→ Task to carry out: Whenever a line in the material below contains "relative", copy that line.

→ The data:
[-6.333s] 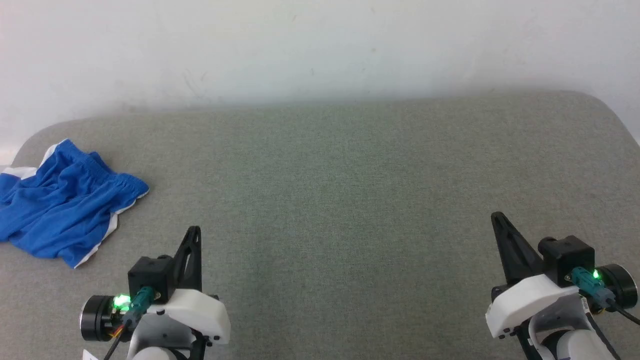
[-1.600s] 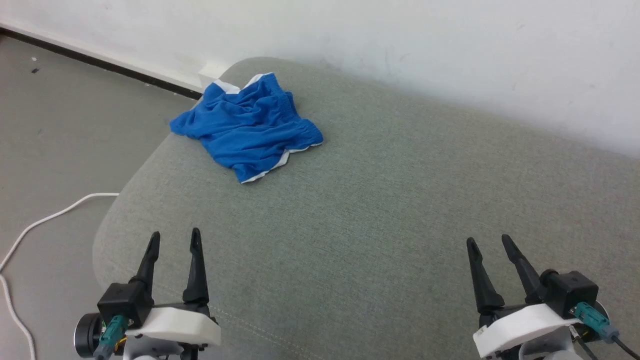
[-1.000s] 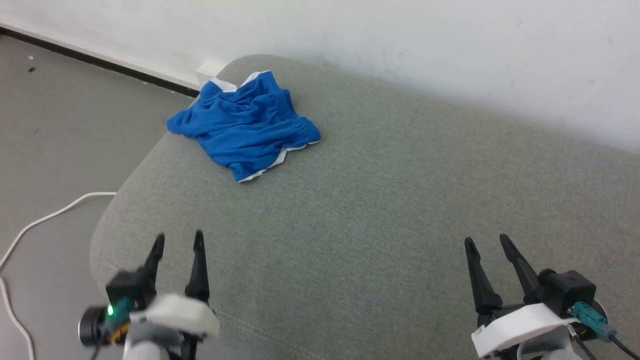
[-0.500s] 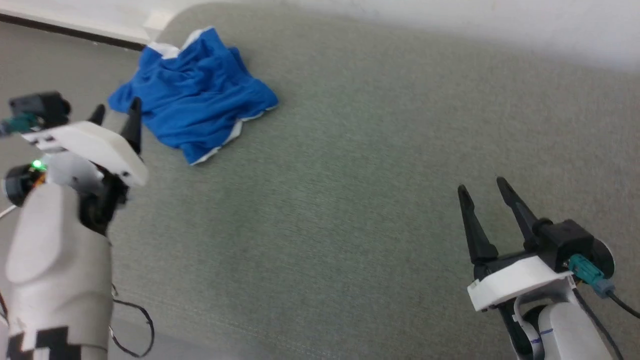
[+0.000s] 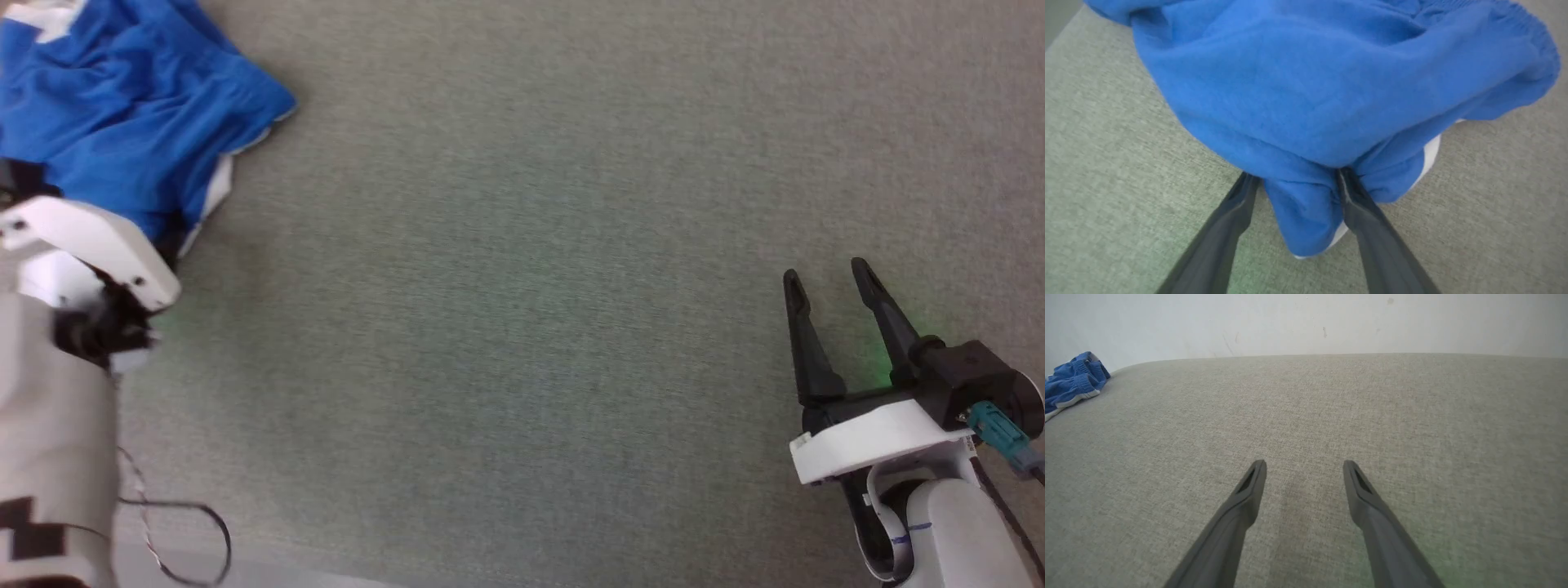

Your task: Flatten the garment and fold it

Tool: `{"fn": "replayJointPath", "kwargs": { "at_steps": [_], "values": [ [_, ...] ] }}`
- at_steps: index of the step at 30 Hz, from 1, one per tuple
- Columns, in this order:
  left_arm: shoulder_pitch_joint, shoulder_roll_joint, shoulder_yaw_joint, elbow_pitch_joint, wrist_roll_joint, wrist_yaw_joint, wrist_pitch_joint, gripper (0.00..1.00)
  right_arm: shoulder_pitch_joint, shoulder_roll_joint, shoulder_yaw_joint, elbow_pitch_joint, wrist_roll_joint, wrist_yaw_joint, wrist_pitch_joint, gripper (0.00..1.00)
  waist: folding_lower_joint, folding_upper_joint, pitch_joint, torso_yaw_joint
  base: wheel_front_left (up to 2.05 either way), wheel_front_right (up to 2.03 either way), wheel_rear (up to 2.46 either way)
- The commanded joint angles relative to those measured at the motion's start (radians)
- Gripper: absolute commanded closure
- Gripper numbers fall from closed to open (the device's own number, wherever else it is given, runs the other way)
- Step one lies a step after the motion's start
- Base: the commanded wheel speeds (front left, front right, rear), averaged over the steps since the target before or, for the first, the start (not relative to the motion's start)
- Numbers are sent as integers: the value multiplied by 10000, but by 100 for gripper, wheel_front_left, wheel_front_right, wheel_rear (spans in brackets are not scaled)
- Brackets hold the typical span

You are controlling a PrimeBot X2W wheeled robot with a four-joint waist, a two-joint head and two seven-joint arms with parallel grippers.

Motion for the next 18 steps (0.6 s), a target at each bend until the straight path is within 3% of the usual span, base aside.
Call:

→ Your response:
- The commanded joint angles relative to those measured at the motion's start (radians)
- Base: the commanded wheel speeds (front left, front right, rear), averaged over the steps since the target before or, for the first, the start (not relative to the motion's start)

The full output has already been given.